Top American officials in Seoul are discussing sensitive plans for sweeping cuts in U.S. troop numbers in South Korea.

A U.S. delegation led by Assistant Secretary of Defense Richard Lawless met with South Korean officials and reportedly proposed withdrawing up to one-third of the 37,000 U.S. troops in South Korea.

The United States has maintained a military presence in South Korea since the Korean War ended in 1953, chiefly as a deterrent against a North Korean attack.

Speaking to reporters before the talks, South Korea's National Security Advisor Kwon Chin-Ho says troop realignment must not undermine deterrence. The United States announced plans in May to shift 3,600 troops from South Korea to Iraq, the first time the United States has reduced its armed forces in South Korea since the end of the Cold War.

The two-day talks will also cover plans to move about 7,000 U.S. troops from their base near the heavily armed border with North Korea to a new military camp well south of Seoul.

In a speech to the Korean parliament, South Korea's President Roh Moo-hyun said he values the alliance, but wants to reduce his country's dependence on Washington.

Nevertheless, the U.S. proposal has left many in South Korea worried that the troop withdrawal may make the country more vulnerable to an attack from the North.

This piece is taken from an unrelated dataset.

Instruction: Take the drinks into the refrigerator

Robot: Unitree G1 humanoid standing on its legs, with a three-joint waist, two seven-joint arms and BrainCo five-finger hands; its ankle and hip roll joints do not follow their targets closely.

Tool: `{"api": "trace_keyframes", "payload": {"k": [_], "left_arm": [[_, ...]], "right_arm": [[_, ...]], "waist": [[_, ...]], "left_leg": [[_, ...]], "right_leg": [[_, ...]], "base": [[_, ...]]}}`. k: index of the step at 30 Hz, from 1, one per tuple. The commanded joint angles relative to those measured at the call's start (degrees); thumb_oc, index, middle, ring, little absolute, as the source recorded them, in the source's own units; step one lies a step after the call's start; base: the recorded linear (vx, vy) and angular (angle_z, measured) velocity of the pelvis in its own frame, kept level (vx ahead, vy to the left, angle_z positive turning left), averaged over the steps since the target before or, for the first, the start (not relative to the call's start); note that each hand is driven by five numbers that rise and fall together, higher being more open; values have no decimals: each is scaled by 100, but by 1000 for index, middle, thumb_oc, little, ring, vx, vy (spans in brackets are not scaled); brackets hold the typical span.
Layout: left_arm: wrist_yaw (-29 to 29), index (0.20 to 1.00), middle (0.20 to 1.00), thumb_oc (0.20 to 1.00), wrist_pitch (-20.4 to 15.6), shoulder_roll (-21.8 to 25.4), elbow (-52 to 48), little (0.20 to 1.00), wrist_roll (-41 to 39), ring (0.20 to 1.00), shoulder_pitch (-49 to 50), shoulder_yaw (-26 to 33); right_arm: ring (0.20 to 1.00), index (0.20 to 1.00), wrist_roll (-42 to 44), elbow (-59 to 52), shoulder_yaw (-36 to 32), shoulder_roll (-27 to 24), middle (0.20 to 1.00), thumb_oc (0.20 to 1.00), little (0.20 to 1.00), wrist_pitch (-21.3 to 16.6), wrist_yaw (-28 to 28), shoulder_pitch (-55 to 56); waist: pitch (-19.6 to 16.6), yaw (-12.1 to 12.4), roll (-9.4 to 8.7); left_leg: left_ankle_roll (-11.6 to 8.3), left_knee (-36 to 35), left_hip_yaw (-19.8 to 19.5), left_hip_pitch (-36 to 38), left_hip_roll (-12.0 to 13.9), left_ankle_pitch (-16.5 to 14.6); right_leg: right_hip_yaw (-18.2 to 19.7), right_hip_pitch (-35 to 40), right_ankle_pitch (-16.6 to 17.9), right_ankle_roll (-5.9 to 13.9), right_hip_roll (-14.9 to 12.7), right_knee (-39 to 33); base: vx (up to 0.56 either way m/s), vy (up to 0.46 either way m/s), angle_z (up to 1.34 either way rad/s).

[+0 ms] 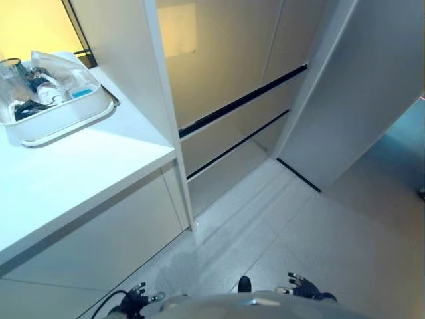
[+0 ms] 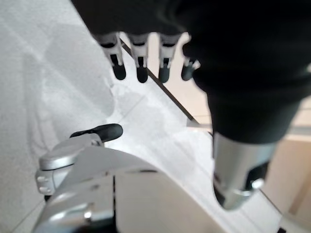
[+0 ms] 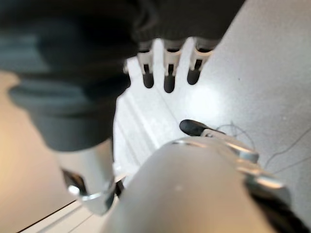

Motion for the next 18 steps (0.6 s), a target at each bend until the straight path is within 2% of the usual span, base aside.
{"api": "trace_keyframes", "payload": {"k": [1,2,4,18], "left_arm": [[-113,1000,1000,1000,-1386,626,-8092,1000,-2390,1000,178,1236],[-115,1000,1000,1000,-1382,606,-8096,1000,-2399,1000,184,1226],[-116,1000,1000,1000,-1377,590,-8113,1000,-2399,1000,187,1226],[185,1000,1000,1000,-1445,511,-8020,1000,-2168,1000,-13,1303]], "right_arm": [[1000,1000,1083,-7846,-1791,-933,1000,1000,1000,-1390,-383,-928],[1000,1000,1086,-7844,-1787,-936,1000,1000,1000,-1383,-373,-918],[1000,1000,1057,-7835,-1784,-951,1000,1000,1000,-1358,-358,-898],[1000,1000,995,-7819,-1762,-944,1000,1000,1000,-1312,-319,-862]], "waist": [[567,563,-132],[562,564,-137],[553,572,-136],[505,493,-128]], "left_leg": [[301,22,-1176,-391,-194,-47],[299,24,-1194,-396,-192,-47],[296,25,-1221,-388,-186,-52],[317,21,-1074,-254,-168,-115]], "right_leg": [[-689,-197,-950,315,-309,1539],[-712,-189,-950,314,-312,1539],[-741,-184,-957,319,-322,1561],[-631,-191,-950,319,-333,1618]], "base": [[323,-218,248],[322,-228,260],[-3,-13,20],[0,1,0]]}}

North Korea has the world's biggest army for the size of its population, and its more than one million troops dwarf the size of the combined South Korean - U.S. forces.

South Korean officials say the U.S. plans to pull its troops out by the end of next year, but South Korea favors a more gradual withdrawal, delaying the final cuts for seven years.

Despite discussions on troop reduction, the United States has been careful to re-affirm its commitment to South Korea's defense.

Washington recently announced plans to invest $11 billion to upgrade U.S. military capabilities in Asia.

The upgrades and troop realignment occur against the backdrop of the standoff with North Korea over its nuclear weapons programs.